1930 commercial Mauser C96 in 7.63 Mauser.
I traded a Colt WWI commemorative (Meause Argonne) without case. I received the Colt (one of a set of 2) as a commissioning present. Carried its brother as my service pistol. It shot hardball perfectly, but I had no love for either, so I traded it to a brother officer (Marine 0801) for the C96.
So, Jacksonville NC, early 80’s, try to find 7.63 ammo. However, if you’re resourceful enough and have an unlimited supply of 5.56 NATO brass, a case trimmer, set of 7.63 dies and a reamer, you can cold form cases. It work hardens the brass, but fire forms the case nicely first time through the gun.
Some .32 ACP FMJ bullets and a dose of reckless abandon and those little pellets really zing out of that long barrel. All good until I broke the bolt stop.
Having had my fun, including buying and then refitting a repro shoulder stock while she was still a poppin’, I then found a nice gullible 2nd LT who just wanted one of them German pistols. Previously we had shot it on the 300 yard line at Flatwoods gun shop and actially hit a silhouette targer about 3 out of 10 shots, so it was a straight up trade for a M1A standard from Springfield Armory. And yes, he knew about the cracked bolt stop but also knew he could source a part.
M1A sat in my closet for almost 10 years, when I then started shooting for the Navy team. I had purchased a M1 Garand in 7.62 NATO, hand built by one of the team guys (his spare rifle) and used it for a year earning a bronze EIC. The guys convinced me I’d do better with an M1A. I brought my old trade to Sam Dayton, a civvie shooter who built rifles for Navy Team guys.

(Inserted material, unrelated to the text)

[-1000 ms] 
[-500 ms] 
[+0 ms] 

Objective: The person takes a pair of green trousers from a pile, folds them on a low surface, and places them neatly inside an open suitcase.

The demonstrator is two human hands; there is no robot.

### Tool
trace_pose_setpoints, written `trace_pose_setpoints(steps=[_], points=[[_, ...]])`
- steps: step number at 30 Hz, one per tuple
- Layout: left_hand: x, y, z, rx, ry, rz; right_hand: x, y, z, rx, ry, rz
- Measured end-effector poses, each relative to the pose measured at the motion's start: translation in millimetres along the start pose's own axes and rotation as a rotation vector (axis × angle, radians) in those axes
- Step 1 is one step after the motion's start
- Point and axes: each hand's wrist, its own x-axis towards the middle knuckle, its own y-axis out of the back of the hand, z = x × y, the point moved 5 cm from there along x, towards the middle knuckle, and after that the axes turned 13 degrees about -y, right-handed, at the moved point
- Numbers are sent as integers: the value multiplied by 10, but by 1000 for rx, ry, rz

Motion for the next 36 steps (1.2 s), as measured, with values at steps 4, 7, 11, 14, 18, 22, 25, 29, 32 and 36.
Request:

He cleaned up the receiver, welded double lugs, a Krieger 1-10 4 groove 7.62 stainless barrel, worked the trigger to 4-1/4 lbs, added NM sights, op rod, recoil system, flash hider, and bedded the McMillan heavy urban camo stock in marinetex. He also filled the cleaning kit recesses in the stock with lead shot. It was like humping a BAR at 18 pounds, but it’d shoot X’s @ 600 every time if I held hard. I got another 14 EIC points with that rifle for 20 altogether before I retired. That rifle also got me the first deer at a bit over 200 yards after coming home. It (the M1A - not the deer) is still in my gun safe.
But, I still miss that old Broomhandle!